Le ragioni di un amore

  • My love and I”, scritta come colonna sonora del film “The Apache” dal grande compositore David Raskin, è una delle mie canzoni favorite di tutti i tempi. La ascoltai la prima volta, prima di vedere il film, su un LP dei primi anni ’60 di Coleman Hawkins, “Today and now”, registrato allo studio di Rudi Van Gelder nel 1962. La canzone, intitolata “Love song from Apache” aveva una melodia e degli accordi molto profondi, ed era perfetta per Hawkins, il cui tenore aveva un suono di grande profondità. La sua versione mi ispirò a suonarla. Lo incontrai al Village Vanguard dove suonava con il suo quartetto, e, poco più che ventenne, mi presentai per dirgli quanto lo ammiravo e quanto mi sarebbe piaciuto suonare con lui.

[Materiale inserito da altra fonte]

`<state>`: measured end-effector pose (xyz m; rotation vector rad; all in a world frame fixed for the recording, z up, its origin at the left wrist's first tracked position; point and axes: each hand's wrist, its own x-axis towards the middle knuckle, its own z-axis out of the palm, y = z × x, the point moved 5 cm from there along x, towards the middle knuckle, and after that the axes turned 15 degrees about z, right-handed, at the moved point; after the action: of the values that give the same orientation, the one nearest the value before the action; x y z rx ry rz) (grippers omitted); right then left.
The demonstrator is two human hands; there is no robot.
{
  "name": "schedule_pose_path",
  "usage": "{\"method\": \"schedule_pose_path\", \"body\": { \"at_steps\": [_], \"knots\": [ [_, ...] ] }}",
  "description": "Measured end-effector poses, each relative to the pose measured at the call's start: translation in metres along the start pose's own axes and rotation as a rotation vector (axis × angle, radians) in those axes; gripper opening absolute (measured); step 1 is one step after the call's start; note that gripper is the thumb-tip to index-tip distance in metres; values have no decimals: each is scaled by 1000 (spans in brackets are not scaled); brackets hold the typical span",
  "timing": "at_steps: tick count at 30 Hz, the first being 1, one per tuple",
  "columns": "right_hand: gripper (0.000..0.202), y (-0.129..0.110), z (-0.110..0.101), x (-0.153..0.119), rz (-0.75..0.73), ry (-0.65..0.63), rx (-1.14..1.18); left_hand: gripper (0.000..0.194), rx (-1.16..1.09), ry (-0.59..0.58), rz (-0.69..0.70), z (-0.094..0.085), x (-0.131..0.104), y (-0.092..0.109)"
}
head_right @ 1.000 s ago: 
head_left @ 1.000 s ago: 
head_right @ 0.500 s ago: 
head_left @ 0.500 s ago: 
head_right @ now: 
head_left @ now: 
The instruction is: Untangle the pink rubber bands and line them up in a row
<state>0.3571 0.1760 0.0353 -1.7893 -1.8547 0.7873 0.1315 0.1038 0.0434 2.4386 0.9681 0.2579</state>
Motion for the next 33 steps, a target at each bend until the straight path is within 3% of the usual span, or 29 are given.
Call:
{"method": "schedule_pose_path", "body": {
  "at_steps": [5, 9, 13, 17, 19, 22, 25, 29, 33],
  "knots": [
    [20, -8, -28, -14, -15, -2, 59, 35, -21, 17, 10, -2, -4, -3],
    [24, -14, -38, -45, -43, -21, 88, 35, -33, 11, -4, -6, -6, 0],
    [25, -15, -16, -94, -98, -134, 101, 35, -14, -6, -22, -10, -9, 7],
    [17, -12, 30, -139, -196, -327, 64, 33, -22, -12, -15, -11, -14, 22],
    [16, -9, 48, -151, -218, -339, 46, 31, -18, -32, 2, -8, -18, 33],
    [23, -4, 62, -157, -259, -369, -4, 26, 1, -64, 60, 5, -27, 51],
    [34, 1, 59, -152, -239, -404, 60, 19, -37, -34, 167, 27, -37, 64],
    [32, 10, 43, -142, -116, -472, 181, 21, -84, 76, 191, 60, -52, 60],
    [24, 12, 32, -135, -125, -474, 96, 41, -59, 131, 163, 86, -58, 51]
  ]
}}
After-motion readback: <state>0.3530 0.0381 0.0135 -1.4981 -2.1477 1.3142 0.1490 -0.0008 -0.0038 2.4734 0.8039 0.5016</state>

Suonai il pezzo per la prima volta sul cd del mio Quartet West “Always say goodbye”, registrato nel 1993 con Eernie Watts al sax, Alan Broadbent al piano e Larance Marable alla batteria, e l’accompagnamento degli archi. Abbiamo fatto seguire alla nostra versione quella di Coleman Hawkins, in modo che si potesse percepire che cosa del pezzo originale mi aveva ispirato. Lavorando al successivo album del quartetto, “Sophisticated ladies”, chiesi all’amico musicologo Rick Starr di cercare se fossero disponibili le liriche del brano, perché non riuscivo a trovarle, ed ero sul punto di chiedere agli eredi di David Raskin se potessi commissionarne di nuove, quando Rick trovò i testi in qualche baule dimenticato, e la più grande sorpresa fu che erano state scritte niente di meno che da Johnny Mercer. Che scoperta! Con mia moglie Ruth abbiamo pensato che Cassandra Wilson fosse la cantante più adatta per il brano, che compare completo con le parole per la prima volta su quel disco” (Charlie Haden 2011)

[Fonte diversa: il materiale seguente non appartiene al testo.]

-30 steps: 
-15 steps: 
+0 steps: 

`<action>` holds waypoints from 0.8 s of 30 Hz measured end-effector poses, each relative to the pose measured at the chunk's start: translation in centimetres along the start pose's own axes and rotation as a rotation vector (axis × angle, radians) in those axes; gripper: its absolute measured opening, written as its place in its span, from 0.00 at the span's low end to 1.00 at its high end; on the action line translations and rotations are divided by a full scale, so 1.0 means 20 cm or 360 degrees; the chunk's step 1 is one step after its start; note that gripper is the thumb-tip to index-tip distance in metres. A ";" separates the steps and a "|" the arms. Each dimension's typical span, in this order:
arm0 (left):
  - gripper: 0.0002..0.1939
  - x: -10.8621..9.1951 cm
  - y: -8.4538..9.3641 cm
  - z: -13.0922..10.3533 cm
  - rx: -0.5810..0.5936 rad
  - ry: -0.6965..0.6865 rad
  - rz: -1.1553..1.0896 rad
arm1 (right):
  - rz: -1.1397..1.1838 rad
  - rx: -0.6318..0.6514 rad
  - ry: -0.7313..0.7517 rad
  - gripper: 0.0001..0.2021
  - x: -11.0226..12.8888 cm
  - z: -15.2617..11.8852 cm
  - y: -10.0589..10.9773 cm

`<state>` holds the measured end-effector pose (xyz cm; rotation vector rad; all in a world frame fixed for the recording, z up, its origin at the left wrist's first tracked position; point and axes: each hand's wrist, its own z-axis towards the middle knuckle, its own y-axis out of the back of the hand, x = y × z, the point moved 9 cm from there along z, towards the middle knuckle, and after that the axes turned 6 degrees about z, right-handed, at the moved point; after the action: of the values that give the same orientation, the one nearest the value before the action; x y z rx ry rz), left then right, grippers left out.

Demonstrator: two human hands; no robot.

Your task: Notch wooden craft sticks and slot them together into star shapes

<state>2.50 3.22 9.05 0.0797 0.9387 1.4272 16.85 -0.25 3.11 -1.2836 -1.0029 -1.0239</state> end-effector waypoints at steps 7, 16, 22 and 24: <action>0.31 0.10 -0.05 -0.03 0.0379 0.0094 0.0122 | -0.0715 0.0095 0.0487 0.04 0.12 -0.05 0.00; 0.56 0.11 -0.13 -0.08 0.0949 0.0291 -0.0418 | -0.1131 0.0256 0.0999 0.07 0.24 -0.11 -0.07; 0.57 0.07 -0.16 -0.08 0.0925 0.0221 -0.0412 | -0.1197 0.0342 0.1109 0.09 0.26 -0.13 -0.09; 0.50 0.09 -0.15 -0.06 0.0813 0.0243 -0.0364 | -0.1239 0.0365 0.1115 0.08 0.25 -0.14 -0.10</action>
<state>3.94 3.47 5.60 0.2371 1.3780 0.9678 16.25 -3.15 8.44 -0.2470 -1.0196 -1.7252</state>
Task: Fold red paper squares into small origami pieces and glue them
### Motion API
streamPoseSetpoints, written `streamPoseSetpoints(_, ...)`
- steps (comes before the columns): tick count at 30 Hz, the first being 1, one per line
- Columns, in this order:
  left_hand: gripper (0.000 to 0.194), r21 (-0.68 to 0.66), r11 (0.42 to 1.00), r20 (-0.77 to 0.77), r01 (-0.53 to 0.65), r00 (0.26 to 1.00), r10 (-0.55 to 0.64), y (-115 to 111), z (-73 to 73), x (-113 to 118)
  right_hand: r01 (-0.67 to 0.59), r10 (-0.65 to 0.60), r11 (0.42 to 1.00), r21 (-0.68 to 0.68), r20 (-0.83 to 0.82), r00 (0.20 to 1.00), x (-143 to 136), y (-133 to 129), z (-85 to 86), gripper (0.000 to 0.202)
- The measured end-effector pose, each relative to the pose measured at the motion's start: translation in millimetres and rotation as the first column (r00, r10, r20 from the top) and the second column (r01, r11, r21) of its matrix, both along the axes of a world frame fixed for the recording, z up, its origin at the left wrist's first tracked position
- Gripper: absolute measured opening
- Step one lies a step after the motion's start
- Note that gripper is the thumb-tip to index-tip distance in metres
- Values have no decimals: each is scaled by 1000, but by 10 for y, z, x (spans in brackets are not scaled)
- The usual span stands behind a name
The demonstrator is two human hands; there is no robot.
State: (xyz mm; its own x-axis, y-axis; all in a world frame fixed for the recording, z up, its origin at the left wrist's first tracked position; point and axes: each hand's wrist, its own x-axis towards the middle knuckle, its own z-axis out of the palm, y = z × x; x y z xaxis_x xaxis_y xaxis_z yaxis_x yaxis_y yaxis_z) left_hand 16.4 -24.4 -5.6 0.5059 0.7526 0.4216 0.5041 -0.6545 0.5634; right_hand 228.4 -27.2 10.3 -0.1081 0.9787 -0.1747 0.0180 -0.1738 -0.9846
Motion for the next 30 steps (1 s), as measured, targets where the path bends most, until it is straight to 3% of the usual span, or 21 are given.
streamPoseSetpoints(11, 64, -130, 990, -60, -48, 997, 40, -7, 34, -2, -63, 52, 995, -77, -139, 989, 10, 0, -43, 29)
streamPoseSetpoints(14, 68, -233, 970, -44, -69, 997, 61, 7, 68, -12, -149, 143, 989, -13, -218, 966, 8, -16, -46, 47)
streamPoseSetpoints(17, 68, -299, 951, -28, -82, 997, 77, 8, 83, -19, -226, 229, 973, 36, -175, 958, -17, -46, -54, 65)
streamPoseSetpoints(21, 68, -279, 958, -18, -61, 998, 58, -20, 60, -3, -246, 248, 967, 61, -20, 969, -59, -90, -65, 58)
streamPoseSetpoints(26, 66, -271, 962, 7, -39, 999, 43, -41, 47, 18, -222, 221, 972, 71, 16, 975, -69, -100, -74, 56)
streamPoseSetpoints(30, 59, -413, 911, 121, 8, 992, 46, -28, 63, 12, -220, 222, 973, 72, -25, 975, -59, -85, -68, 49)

“My love and I” compare, insieme ad altri cinque standards come “Au Privave” di Charlie Parker, “My Old flame” resa celebre da Miles Davis, “What’ll i do” di Irving Berlin , “Long ago and far away” ed “Everything happens to me “ che evocano interpretazioni di Chet Baker e Bill Evans, sul cd edito quest’anno dalla Impulse “Long ago and far away”, a nome Charlie Haden e Brad Mehldau.  Si tratta della testimonianza del primo incontro in duo fra i musicisti, avvenuto nel 2007 al festival Enjoy jazz di Manheim, in Germania, circa dieci anni dopo le collaborazioni che avevano incluso anche Lee Konitz. Ogni brano del disco è dilatato in lunghe e raccolte esplorazioni nelle quali il rispetto per la parte tematica si concilia con la libertà di un dialogo fra piano e contrabbasso che assume la dignità di vera poesia in note. Se dedicate a questo disco un ascolto attento, l’unico possibile, vi sentirete quasi degli intrusi davanti a tanta intimità, e la sua durata, fino alla sospensione del solo finale del pianoforte, vi terrà immobilizzati, quasi che un solo movimento possa spezzare l’incantesimo.  Non ci avesse regalato tanti capolavori il jazz, basterebbe questo disco a far nascere un amore.